==== Collected data

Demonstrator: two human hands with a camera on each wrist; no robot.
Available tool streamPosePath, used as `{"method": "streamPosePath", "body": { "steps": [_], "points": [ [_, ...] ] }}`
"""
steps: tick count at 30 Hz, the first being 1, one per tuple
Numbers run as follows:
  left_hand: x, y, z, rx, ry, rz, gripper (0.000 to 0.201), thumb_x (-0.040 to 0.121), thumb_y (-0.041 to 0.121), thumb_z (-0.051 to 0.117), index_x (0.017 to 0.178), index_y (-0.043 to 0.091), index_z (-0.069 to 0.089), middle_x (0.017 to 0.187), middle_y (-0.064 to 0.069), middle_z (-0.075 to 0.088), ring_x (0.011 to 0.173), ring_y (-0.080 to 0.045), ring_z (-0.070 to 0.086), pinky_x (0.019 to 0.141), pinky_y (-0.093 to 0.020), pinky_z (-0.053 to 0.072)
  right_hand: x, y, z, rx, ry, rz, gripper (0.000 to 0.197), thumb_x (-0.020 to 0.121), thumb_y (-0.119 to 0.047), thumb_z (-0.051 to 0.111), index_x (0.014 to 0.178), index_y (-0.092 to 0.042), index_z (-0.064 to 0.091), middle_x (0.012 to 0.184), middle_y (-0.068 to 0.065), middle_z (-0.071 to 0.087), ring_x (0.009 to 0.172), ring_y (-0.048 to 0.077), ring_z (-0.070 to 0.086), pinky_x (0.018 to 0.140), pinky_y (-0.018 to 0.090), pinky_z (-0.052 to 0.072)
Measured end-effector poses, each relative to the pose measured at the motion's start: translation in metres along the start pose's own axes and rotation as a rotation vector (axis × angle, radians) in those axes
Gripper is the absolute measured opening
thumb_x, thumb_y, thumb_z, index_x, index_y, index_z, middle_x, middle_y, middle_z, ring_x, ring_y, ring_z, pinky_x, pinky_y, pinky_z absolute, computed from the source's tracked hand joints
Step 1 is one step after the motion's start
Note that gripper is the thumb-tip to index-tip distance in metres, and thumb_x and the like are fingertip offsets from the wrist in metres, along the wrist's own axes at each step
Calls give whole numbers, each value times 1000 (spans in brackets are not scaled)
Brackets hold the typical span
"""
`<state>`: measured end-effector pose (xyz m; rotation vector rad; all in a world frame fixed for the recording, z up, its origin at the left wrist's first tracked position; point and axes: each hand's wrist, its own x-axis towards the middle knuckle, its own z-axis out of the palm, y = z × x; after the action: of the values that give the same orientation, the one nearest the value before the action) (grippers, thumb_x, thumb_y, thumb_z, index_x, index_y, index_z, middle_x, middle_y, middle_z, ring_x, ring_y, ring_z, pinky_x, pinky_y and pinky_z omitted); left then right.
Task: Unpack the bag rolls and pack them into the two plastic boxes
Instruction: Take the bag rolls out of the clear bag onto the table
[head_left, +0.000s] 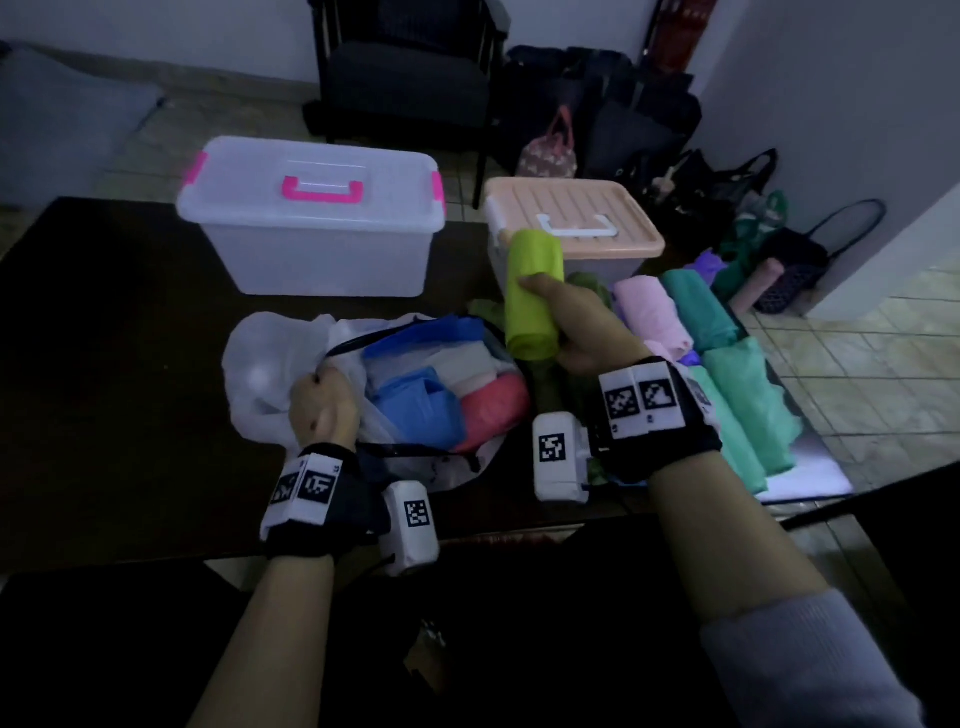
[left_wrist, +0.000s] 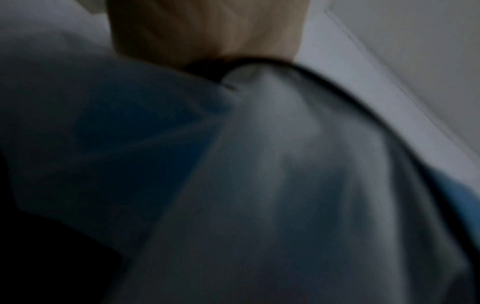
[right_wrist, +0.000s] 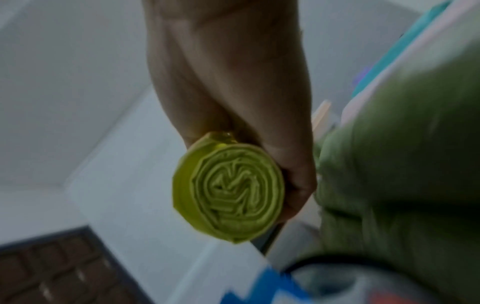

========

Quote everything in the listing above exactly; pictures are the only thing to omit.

Demonstrator: two human hands with a camera on each wrist; no robot.
Available tool streamPosePath, used as `{"method": "streamPosePath", "body": { "steps": [_], "points": [ [_, ...] ] }}`
"""
steps: tick count at 30 Hz, the first being 1, one per tuple
Numbers run as follows:
  left_hand: x, y, z, rx, ry, rz, gripper (0.000 to 0.201), thumb_x (-0.040 to 0.121), thumb_y (-0.041 to 0.121), thumb_z (-0.051 to 0.117), index_x (0.017 to 0.178), index_y (-0.043 to 0.091), index_z (-0.069 to 0.089), middle_x (0.017 to 0.187), middle_y (-0.064 to 0.069), middle_z (-0.075 to 0.088), ring_x (0.011 to 0.173), ring_y (-0.080 to 0.045), ring_z (-0.070 to 0.086), pinky_x (0.019 to 0.141), pinky_y (-0.093 to 0.020), pinky_z (-0.053 to 0.072)
  right_hand: x, y, z, rx, ry, rz, gripper (0.000 to 0.197), thumb_x (-0.020 to 0.121), thumb_y (-0.119 to 0.047), thumb_z (-0.051 to 0.111), index_x (0.014 to 0.178), index_y (-0.092 to 0.042), index_z (-0.064 to 0.091), middle_x (0.012 to 0.184), middle_y (-0.068 to 0.065), middle_z (-0.071 to 0.087), ring_x (0.009 to 0.172), ring_y (-0.048 to 0.077), ring_z (-0.070 to 0.086), pinky_x (0.018 to 0.140), pinky_y (-0.018 to 0.090), pinky_z (-0.052 to 0.072)
Measured end-effector poses, each relative to the pose measured at the motion's start: translation in metres along the start pose's own axes and rotation as a rotation vector (axis × angle, radians) in those axes
Gripper is the absolute measured opening
thumb_x, thumb_y, thumb_z, index_x, index_y, index_z, middle_x, middle_y, middle_z, ring_x, ring_y, ring_z, pinky_x, pinky_y, pinky_z absolute, computed from the source's tracked hand joints
Step 1 is one step after the motion's start
Note that gripper is the thumb-tip to index-tip distance in metres, and thumb_x and the like are fingertip offsets from the wrist in metres, along the wrist's own axes at each step
Calls give whole numbers, each value times 1000 (spans in brackets are not scaled)
Brackets hold the typical span
"""
`<state>`: measured end-effector pose (xyz m; rotation vector rad; all in a world frame fixed for the recording, z up, its origin at the left wrist's first tracked position; point and axes: each hand's wrist, its own x-axis towards the middle knuckle, its own z-axis out of the palm, y = z × x; after the action: of the values that give the same orientation, the one nearest the value before the action) (grippers, thumb_x, thumb_y, thumb_z, index_x, index_y, index_z, middle_x, middle_y, middle_z, ring_x, ring_y, ring_z, pinky_x, pinky_y and pinky_z omitted); left then right.
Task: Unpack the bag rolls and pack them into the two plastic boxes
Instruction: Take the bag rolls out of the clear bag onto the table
[head_left, +0.000s] 
[left_wrist, +0.000s] 
[right_wrist, +0.000s] 

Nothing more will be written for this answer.